• **AIM OF THE TASK**: Without including any pictures, retype exactly the lines from the top of the records through the line containing "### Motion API", that final line included.
===============
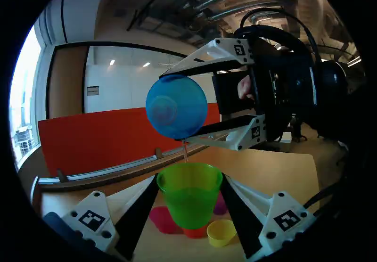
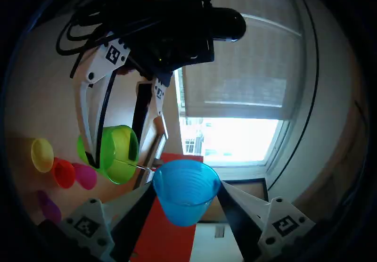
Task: Pour water
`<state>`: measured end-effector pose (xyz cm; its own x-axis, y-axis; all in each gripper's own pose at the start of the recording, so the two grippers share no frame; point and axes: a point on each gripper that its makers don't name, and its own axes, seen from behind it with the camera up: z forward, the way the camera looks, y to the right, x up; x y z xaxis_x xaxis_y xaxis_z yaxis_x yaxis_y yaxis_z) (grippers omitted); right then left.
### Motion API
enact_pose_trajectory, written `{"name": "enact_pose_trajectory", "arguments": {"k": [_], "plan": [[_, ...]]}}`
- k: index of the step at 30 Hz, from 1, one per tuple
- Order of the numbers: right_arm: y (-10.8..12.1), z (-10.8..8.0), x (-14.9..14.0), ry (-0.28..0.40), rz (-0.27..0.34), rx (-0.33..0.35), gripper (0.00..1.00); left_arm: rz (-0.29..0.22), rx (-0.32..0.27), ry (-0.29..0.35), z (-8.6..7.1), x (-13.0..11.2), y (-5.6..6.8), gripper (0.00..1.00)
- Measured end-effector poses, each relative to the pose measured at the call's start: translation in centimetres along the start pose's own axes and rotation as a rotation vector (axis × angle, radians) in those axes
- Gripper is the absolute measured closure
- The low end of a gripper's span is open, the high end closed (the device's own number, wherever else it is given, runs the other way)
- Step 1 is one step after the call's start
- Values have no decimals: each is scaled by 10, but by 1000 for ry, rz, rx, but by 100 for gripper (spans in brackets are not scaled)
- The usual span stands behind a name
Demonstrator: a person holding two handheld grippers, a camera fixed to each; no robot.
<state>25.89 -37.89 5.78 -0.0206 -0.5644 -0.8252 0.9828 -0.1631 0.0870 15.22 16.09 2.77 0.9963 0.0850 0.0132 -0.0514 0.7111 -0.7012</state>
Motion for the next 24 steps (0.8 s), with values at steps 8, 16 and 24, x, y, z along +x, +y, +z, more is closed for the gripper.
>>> {"name": "enact_pose_trajectory", "arguments": {"k": [8, 16, 24], "plan": [[1, -1, 3, 3, -8, -5, 8, 0, -1, 0, 1, 0, 0, 11], [1, -2, 4, 4, -13, -8, 8, -1, 1, 0, 1, 0, -1, 11], [2, -2, 5, 8, -16, -9, 9, 3, -1, 0, 1, 3, 0, 11]]}}
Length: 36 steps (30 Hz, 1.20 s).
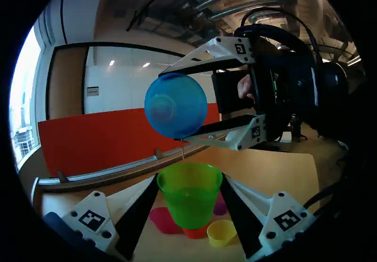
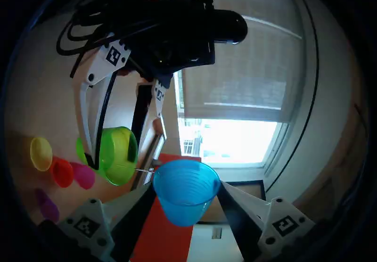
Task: Pour water
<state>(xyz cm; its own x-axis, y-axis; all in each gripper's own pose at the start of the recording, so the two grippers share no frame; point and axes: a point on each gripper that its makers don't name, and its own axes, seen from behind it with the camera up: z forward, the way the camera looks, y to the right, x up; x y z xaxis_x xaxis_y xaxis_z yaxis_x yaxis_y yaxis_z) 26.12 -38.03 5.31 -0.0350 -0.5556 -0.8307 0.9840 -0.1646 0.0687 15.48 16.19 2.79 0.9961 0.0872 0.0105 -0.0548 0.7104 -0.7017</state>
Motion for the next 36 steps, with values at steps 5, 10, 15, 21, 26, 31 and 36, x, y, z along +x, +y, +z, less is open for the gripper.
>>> {"name": "enact_pose_trajectory", "arguments": {"k": [5, 10, 15, 21, 26, 31, 36], "plan": [[1, -1, 1, 1, -3, -2, 9, -1, 0, 1, 0, 0, 0, 11], [2, -1, -1, 2, 5, -6, 8, -2, 2, 0, 0, 0, 0, 11], [2, -1, -2, 5, 18, -11, 8, -3, 2, 0, 0, 0, 0, 11], [1, 0, -8, 11, 76, -15, 8, -1, 2, -1, 0, 0, 1, 11], [0, 1, -15, 14, 158, -29, 8, -1, 2, -4, 1, -1, 1, 11], [-2, 0, -21, 19, 254, -40, 9, 0, 5, -6, 0, -3, 0, 11], [-5, -1, -26, 21, 351, -49, 8, 0, 8, -7, 0, -2, -1, 11]]}}
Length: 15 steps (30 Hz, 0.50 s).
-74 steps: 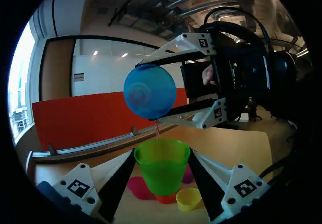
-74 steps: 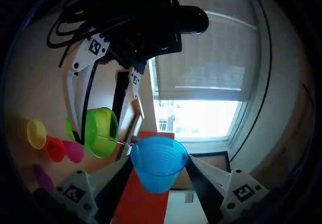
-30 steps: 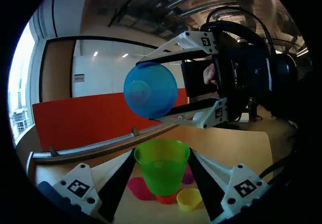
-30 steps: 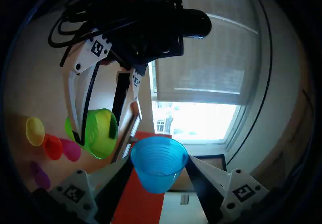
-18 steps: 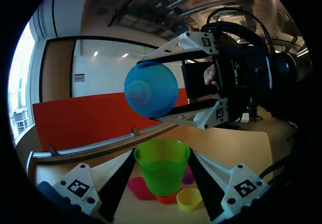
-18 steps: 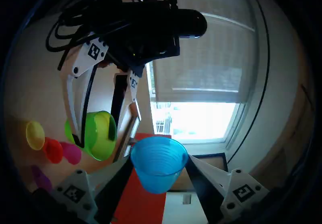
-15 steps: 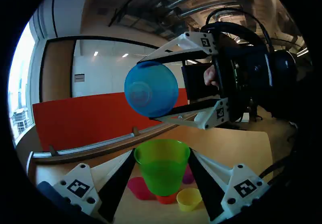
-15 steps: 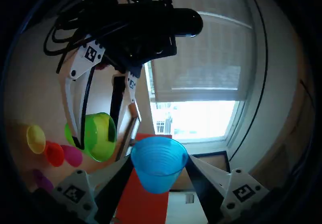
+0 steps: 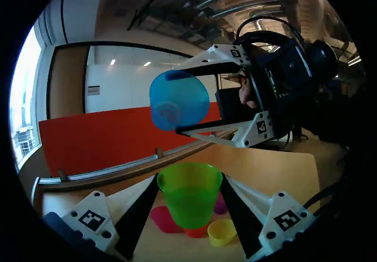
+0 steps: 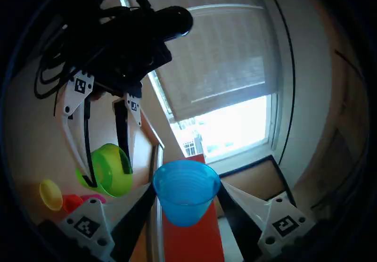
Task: Pour water
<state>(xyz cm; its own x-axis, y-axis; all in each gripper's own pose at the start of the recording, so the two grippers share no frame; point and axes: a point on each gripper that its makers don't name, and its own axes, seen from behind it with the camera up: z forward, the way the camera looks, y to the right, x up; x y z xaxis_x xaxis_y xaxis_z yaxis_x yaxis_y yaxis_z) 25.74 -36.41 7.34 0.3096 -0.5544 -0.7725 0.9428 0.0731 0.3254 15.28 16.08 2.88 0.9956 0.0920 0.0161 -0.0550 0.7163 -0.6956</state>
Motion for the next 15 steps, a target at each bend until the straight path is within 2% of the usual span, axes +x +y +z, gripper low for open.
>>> {"name": "enact_pose_trajectory", "arguments": {"k": [7, 15], "plan": [[-4, -2, -6, -6, 150, 2, 8, 0, 5, 0, -2, 1, -2, 11], [-13, -2, -12, -20, 359, 12, 8, 1, 7, -2, -3, 2, -3, 11]]}}
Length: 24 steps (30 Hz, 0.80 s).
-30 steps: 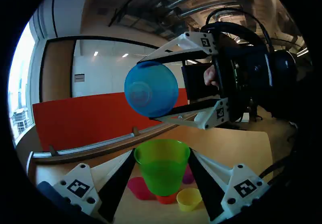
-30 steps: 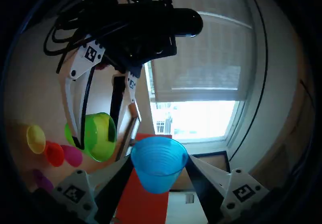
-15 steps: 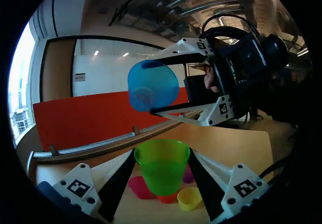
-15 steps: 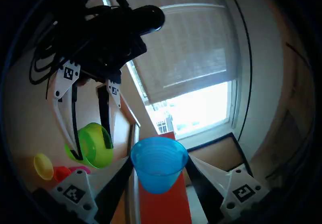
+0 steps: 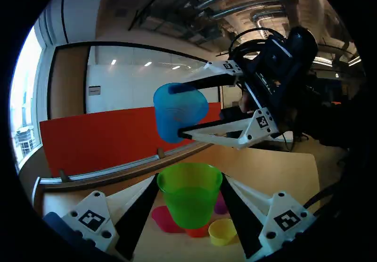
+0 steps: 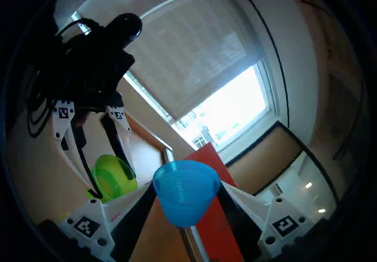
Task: Pour water
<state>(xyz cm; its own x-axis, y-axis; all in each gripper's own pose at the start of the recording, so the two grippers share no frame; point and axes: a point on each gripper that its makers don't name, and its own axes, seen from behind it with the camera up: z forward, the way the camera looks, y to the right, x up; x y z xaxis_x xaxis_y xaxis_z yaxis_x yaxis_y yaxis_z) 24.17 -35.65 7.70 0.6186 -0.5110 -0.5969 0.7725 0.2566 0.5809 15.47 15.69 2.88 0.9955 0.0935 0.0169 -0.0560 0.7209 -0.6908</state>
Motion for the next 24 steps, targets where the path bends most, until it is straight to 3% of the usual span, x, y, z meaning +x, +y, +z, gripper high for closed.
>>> {"name": "enact_pose_trajectory", "arguments": {"k": [17, 24], "plan": [[-3, 1, -20, -53, 372, 31, 9, 8, 6, -4, -2, 4, -3, 11], [-3, 1, -29, -80, 486, 31, 8, 15, 6, -7, -2, 5, -2, 11]]}}
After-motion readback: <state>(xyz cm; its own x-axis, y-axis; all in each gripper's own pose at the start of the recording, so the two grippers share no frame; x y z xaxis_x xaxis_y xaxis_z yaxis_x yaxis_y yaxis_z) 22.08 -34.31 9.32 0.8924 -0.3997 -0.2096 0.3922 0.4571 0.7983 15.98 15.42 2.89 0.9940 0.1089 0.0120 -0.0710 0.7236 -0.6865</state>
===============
• **RESPONSE**:
Task: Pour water
`<state>`: measured end-effector pose (xyz cm; its own x-axis, y-axis; all in each gripper's own pose at the start of the recording, so the two grippers share no frame; point and axes: a point on each gripper that its makers don't name, and its own axes, seen from behind it with the camera up: z forward, the way the camera looks, y to the right, x up; x y z xaxis_x xaxis_y xaxis_z yaxis_x yaxis_y yaxis_z) (grippers omitted); right then left.
### Motion API

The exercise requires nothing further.